(DATA EXTRACT Opens)

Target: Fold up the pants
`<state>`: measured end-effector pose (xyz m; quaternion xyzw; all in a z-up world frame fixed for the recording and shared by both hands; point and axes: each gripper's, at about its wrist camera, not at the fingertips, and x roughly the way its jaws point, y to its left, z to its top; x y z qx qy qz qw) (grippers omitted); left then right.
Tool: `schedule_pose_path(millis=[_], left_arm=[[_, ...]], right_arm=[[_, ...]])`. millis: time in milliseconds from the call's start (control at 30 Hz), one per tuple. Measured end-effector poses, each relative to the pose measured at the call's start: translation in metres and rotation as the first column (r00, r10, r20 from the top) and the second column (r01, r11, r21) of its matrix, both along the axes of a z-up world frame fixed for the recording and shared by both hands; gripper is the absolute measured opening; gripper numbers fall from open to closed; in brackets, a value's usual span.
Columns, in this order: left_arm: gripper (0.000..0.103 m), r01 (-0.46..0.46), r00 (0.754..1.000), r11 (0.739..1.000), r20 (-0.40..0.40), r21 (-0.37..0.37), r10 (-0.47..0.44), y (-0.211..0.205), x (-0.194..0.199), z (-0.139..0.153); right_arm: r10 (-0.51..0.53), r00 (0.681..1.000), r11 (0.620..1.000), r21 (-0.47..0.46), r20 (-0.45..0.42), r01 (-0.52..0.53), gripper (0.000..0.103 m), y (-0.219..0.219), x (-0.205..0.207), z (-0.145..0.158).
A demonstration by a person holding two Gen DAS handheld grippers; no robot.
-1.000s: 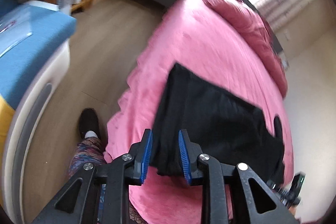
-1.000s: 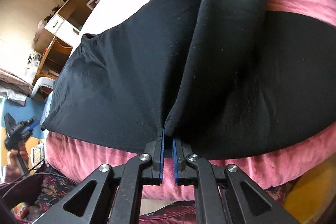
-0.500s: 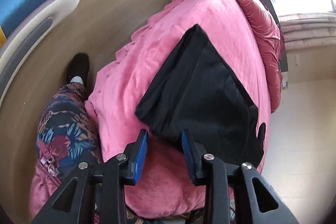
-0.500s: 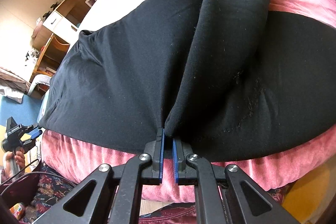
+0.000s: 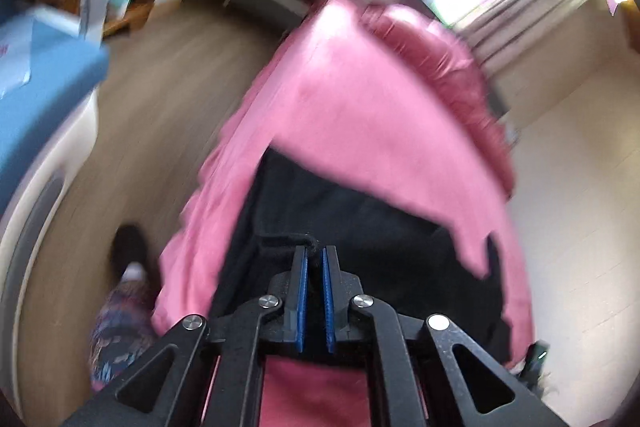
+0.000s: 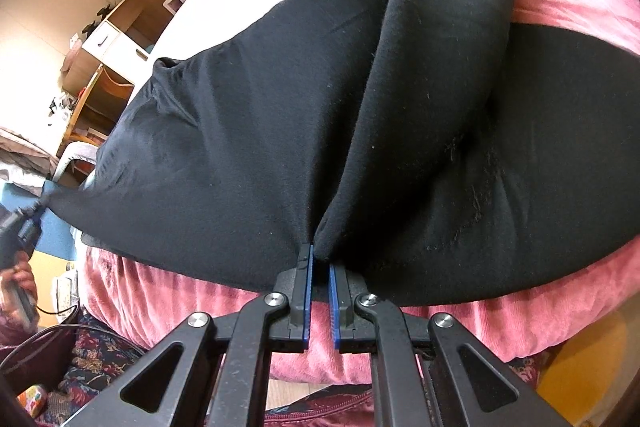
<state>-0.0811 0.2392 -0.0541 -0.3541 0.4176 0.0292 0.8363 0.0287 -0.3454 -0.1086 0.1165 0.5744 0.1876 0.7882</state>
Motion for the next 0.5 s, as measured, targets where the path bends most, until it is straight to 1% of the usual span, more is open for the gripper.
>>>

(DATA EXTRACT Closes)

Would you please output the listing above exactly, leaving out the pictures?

◆ ANSWER BELOW
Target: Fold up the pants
`<state>`: measured end-effector pose (xyz m; quaternion xyzw; all in a z-up world frame fixed for the recording and shared by both hands; point and axes: each gripper's, at about its wrist camera, not at the fingertips, and x roughly the way its jaws point, y to its left, z to its top; x y z qx qy qz qw) (grippers omitted); left then right.
Tool: `schedule_pose_path(millis=[_], left_arm=[[_, ...]], right_arm=[[_, ...]])`. millis: time in milliseconds from the call's start (control at 30 Hz), one per tuple. Measured end-effector poses, each relative to the pose measured at the call's start: translation in metres and rotation as the first column (r00, r10, r20 from the top) and the second column (r01, r11, r21) of its matrix, both along the axes of a z-up world frame fixed for the recording and shared by both hands; gripper is the absolute measured opening; gripper numbers fall from open to closed; in brackets, a value's usual span.
Columns, in this order: left_arm: gripper (0.000..0.103 m), r01 (-0.46..0.46), r00 (0.754..1.000), r11 (0.739..1.000), r20 (-0.40..0.40), r21 (-0.37..0.37), r10 (-0.47..0.44), y (-0.211..0.205), x (-0.194..0.199), z (-0.139..0.153); right_arm: r10 (-0.51..0.53), r00 (0.681..1.000), r11 (0.620..1.000), r21 (-0.47..0.46), r20 (-0.45..0.42), r01 (-0.52..0.53), gripper (0.000..0.103 m), y (-0.219..0.219), x (-0.205..0.207), z (-0.145..0.158).
A demonstration by a person holding two Gen DAS handheld grippers; no robot.
-1.000s: 
-1.000s: 
-0.500s: 
-0.500s: 
+0.000s: 
+0.000s: 
<state>-0.0811 0.2392 -0.0541 -0.3541 0.4176 0.0292 0.8363 0.0287 -0.3454 -0.1086 0.1165 0.5744 0.1876 0.7882</state>
Motion for the next 0.5 s, as measured, targets where the path bends most, until it is straight to 1% of the usual span, more is open for the gripper.
>>>

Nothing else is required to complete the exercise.